LISTED ENTRIES —
────
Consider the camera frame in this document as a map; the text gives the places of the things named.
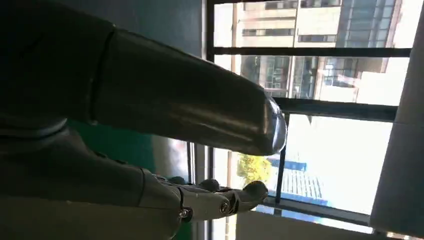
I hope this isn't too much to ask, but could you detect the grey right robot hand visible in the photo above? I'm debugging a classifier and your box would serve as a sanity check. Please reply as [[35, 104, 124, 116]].
[[0, 0, 288, 240]]

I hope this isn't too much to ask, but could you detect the yellow tree outside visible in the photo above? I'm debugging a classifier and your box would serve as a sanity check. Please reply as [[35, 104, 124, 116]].
[[236, 153, 273, 186]]

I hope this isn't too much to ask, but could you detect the beige building outside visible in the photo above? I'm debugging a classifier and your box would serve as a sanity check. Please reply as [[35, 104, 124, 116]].
[[228, 0, 408, 107]]

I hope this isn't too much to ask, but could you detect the dark window frame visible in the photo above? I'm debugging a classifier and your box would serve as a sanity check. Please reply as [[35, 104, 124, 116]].
[[186, 0, 413, 240]]

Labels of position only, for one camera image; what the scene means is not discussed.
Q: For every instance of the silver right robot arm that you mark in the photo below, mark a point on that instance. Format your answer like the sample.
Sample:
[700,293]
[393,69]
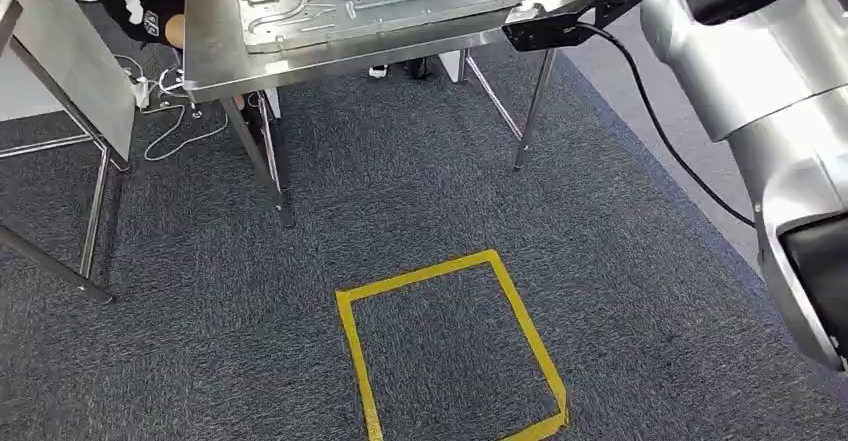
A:
[762,60]

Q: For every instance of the white furniture leg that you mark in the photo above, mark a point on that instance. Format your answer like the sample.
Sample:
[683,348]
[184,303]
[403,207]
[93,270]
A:
[273,105]
[452,67]

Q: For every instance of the person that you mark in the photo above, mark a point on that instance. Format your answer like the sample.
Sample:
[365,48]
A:
[132,7]
[417,68]

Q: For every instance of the pressed metal panel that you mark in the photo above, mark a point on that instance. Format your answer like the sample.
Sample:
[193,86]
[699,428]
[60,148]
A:
[371,1]

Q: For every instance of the yellow floor tape square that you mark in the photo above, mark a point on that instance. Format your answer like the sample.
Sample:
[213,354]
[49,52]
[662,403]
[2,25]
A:
[417,274]

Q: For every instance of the steel table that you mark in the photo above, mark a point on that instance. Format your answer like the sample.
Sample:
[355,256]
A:
[212,60]
[66,47]

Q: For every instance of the white power strip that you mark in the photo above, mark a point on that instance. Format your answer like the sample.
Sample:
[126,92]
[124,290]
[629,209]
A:
[140,93]

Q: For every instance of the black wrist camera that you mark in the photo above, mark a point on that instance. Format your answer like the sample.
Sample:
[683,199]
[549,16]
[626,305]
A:
[550,30]
────
WORK REQUEST —
Your answer should consist of the lines from the material that contain "white".

TASK SOLUTION —
Q: For every instance of the white furniture leg that you mark in the photo above, mark a point on that instance. Format your answer like the sample.
Q: For every instance of the white power strip that you mark in the photo above, mark a point on that instance. Format your answer like the sample.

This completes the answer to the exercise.